Travel was easy. A car service dropped us back at Capetown, and we made an easy connection through the vast Johannesburg airport.
In the car to Capetown, Dom actually slept. This may be the only time I’ve seen him sleep.
In Johannesburg, I realized we were only a short drive from the grave of “Breaker” Morant, one of my favorite characters in Australian history, and the subject of one of the greatest movies ever made.
Yes, that’s Edward Woodward, “The Avenger.” He also played a terrifyingly righteous Ghost of Christmas Present in George C. Scott’s “Scrooge.”
An hour later, we landed in Durban. There was a car waiting to pick us up and take us to a lovely hotel, where we slept until Red Bull call on the 4th.
Our guide, Mark de la Hey, was waiting for us in the lobby. A pleasant, knowledgeable guy, Mark was very interested in our species hunt and how he could add to it. We had a lot of driving to do before we could get a line in the water, most of it through game preserves.
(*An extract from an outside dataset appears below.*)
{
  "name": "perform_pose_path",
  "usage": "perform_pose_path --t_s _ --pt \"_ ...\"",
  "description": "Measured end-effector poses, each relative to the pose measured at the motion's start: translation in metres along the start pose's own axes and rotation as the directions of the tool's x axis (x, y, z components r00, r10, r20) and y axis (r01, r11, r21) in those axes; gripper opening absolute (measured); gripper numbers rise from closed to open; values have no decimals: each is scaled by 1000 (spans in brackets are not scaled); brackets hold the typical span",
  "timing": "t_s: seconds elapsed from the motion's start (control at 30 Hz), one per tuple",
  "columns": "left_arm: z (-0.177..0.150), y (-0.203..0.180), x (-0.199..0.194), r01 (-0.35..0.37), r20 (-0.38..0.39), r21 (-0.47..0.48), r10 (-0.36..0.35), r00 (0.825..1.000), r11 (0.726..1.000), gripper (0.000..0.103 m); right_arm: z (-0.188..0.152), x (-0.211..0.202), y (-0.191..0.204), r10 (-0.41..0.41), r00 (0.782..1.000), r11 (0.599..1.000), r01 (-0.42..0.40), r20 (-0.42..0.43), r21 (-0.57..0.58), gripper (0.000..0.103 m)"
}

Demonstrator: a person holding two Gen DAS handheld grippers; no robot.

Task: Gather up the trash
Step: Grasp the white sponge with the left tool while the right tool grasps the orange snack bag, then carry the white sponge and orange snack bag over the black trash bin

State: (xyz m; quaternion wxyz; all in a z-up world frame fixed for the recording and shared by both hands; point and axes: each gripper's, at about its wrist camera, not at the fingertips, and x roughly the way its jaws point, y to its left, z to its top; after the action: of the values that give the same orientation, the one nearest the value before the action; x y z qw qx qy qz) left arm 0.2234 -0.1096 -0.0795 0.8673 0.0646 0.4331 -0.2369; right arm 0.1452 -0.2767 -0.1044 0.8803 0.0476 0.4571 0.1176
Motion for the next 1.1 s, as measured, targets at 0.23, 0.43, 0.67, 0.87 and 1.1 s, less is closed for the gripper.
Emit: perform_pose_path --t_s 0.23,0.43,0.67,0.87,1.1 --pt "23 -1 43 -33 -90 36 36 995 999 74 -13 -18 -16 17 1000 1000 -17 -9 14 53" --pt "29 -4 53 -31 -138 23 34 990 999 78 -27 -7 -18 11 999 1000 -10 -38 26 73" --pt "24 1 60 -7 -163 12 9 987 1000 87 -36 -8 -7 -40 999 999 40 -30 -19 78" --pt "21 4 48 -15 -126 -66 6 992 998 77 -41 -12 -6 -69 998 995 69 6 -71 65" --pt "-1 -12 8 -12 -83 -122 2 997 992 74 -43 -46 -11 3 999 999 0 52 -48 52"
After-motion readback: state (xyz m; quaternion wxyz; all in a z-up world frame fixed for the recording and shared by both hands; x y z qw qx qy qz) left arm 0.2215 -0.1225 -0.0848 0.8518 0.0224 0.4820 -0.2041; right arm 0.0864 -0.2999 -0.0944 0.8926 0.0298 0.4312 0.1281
We got to see most of the cast of The Lion King, some of it uncomfortably close.
There were zebras everywhere, wildebeest on every road, and cape buffalo everywhere you didn’t want them.
Cape Buffalo are terrifying.
And that really African-looking tree that always seems to have lions nearby.
From a respectful distance, we saw lions, giraffes, and elephants. Dom and I would have skipped all this stuff to get fishing more quickly, but that was the route to our first stop. The place names in this area are only slightly less confusing than Hawaii, so for simplicity’s sake, we would be fishing generally around Richard’s Bay.
By late afternoon, we had set up in our lodge, and were racing down to the beach. The place looked glorious if crowded, but we could still get a line wet. We tried set baits out on the surf, but that didn’t seem to attract much attention, so we scaled down and fished the lagoon.
It was a gorgeous place, until we found out how dangerous it was.
By dark, I had added three new species – the wandering seabream, the slender glassy, and the grooved mullet.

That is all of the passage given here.